List each line of the data that holds the string "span".

───── Provided data ─────

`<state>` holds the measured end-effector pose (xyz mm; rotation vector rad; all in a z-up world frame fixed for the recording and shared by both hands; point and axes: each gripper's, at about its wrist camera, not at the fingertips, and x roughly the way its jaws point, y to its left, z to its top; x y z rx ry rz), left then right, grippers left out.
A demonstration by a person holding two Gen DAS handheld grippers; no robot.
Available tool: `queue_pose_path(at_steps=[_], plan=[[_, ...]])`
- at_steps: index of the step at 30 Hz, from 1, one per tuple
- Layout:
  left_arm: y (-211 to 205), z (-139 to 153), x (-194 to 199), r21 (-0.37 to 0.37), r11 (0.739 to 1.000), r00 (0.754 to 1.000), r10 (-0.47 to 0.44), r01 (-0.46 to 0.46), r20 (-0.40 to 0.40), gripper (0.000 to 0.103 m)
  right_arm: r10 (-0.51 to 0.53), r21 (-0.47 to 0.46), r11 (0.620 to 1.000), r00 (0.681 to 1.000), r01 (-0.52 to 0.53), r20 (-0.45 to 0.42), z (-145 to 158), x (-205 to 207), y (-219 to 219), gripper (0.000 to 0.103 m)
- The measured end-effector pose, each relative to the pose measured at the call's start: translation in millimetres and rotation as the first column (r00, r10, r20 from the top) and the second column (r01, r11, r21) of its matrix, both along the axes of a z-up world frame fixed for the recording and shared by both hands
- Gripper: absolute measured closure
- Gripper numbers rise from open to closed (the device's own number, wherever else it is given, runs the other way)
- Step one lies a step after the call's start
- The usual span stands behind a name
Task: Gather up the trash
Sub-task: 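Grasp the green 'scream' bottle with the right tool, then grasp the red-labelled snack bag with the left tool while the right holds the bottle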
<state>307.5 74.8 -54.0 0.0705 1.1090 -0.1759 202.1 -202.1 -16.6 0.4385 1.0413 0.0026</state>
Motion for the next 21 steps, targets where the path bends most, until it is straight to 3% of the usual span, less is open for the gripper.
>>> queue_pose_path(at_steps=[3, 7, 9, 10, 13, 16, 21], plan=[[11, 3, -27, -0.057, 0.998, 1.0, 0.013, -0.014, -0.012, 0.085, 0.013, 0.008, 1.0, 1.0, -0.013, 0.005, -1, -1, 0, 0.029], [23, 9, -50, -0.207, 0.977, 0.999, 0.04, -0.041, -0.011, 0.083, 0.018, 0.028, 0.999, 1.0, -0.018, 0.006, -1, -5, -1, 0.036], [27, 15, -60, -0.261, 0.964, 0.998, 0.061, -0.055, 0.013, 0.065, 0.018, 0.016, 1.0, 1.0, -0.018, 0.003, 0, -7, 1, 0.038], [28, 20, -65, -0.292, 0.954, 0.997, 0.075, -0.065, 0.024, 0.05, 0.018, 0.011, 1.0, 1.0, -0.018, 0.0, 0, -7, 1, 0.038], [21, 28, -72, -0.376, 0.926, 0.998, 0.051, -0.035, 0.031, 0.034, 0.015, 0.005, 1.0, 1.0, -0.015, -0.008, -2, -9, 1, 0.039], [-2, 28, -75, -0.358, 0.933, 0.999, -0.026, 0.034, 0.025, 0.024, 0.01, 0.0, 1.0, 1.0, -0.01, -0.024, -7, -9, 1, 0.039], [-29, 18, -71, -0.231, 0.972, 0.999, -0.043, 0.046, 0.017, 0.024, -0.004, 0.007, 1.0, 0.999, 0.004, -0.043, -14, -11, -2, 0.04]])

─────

- [Expected answer]:
- The usual span stands behind a name
Motion for the next 21 steps, targets where the path bends most, until it is straight to 3% of the usual span, less is open for the gripper.

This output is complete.